__Action item__. Skip every image and restate the data word for word.

__Data extract__.
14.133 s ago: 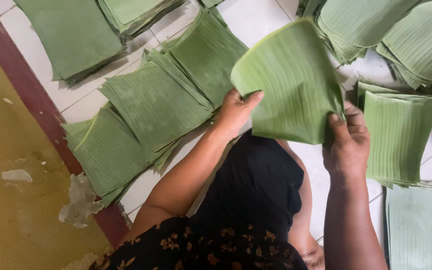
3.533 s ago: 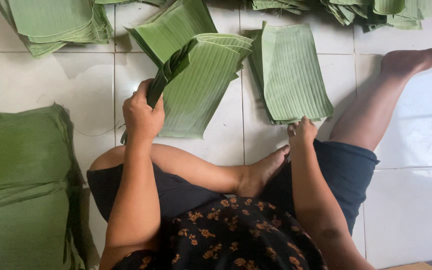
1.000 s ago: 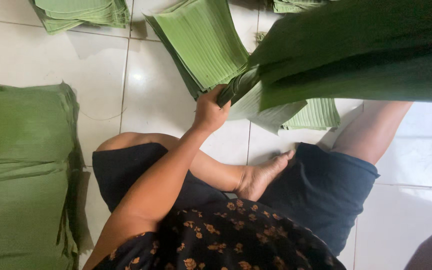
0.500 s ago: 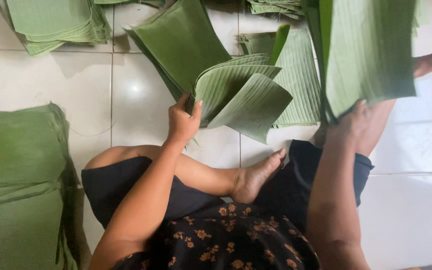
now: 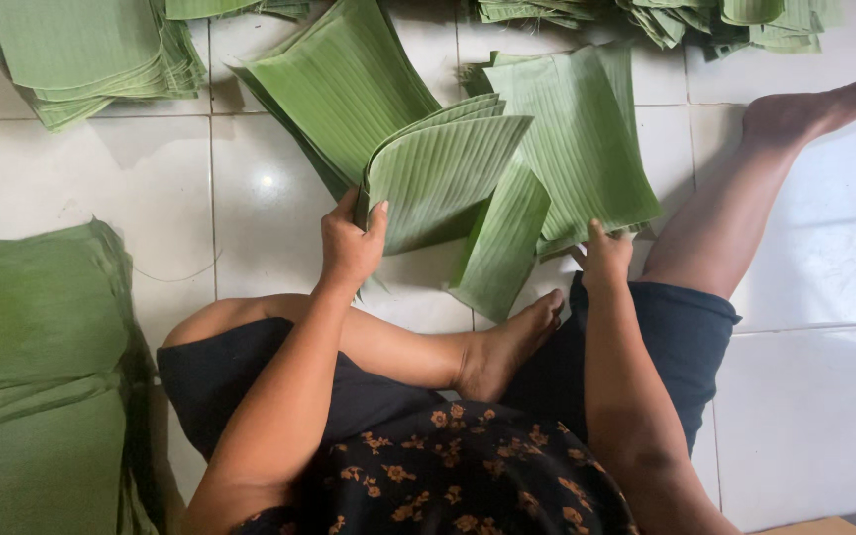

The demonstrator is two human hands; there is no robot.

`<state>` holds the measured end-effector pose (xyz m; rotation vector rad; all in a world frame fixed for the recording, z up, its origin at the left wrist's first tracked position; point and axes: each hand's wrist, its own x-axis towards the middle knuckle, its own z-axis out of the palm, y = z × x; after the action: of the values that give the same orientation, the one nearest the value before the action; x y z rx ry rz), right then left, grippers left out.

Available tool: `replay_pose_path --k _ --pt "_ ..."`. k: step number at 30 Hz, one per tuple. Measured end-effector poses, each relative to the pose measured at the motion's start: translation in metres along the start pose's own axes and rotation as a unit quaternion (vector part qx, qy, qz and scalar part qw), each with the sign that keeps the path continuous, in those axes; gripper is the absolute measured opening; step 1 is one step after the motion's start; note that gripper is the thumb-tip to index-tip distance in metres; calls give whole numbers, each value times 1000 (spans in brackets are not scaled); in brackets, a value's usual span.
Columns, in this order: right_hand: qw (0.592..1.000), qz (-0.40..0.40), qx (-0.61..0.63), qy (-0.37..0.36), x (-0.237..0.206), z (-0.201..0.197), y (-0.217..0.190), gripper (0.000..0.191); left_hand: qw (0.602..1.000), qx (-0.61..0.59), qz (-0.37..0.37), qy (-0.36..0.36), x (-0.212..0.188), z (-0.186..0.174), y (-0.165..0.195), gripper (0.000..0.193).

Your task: The person sits on a tiled floor surrounded by piles of cut banana leaf sheets. They pick up individual leaf pieces, align and square the edges into a stack, and place the finished stack with other completed piles, repeating the process.

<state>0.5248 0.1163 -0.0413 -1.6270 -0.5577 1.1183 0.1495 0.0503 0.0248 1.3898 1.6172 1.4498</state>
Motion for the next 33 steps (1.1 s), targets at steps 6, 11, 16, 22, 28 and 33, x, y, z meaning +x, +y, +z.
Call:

__Solution to this problem__.
14.133 s ago: 
3.533 s ago: 
1.000 s ago: 
0.500 s ago: 
now: 

The demonstrator is two human hands; there is no robot.

`<state>` holds the measured end-effector pose (xyz m; rotation vector rad; all in a world frame fixed for the recording, z up, its origin at the left wrist's first tracked position; point and axes: each hand's wrist, its own x-axis towards the middle knuckle, its own z-axis out of the palm, y = z × x; after the action: of the values that give the same orientation, the one nearest the value before the action; x y z rx ry rz), right then left, grippers left out.

Available tool: `replay_pose_path --k _ --pt "_ ..."`. k: step number at 30 Hz, one per tuple. Measured end-effector poses, each relative to the pose measured at the motion's start: translation in metres along the start pose's own axes and rotation as a unit quaternion (vector part qx, qy, qz and scalar part qw), each with the sign that keeps the path continuous, in those axes; gripper is the absolute measured opening; step 1 is one step after the motion's start; note that gripper is the thumb-tip to index-tip distance in metres; calls give whole numbers, each value times 1000 (spans in brackets are not scaled); in brackets, a value's usual span.
Columns, in this order: right_hand: qw (0.592..1.000), qz (-0.40..0.40), qx (-0.61..0.63), qy (-0.37..0.36), x (-0.237..0.206), z (-0.201..0.197), y (-0.217..0.190), gripper (0.000..0.191); left_hand: qw (0.602..1.000), qx (-0.61..0.59), qz (-0.37..0.37), qy (-0.36..0.36), x (-0.212..0.188), z (-0.186..0.174), y (-0.165..0.195), gripper (0.000..0.193).

Your task: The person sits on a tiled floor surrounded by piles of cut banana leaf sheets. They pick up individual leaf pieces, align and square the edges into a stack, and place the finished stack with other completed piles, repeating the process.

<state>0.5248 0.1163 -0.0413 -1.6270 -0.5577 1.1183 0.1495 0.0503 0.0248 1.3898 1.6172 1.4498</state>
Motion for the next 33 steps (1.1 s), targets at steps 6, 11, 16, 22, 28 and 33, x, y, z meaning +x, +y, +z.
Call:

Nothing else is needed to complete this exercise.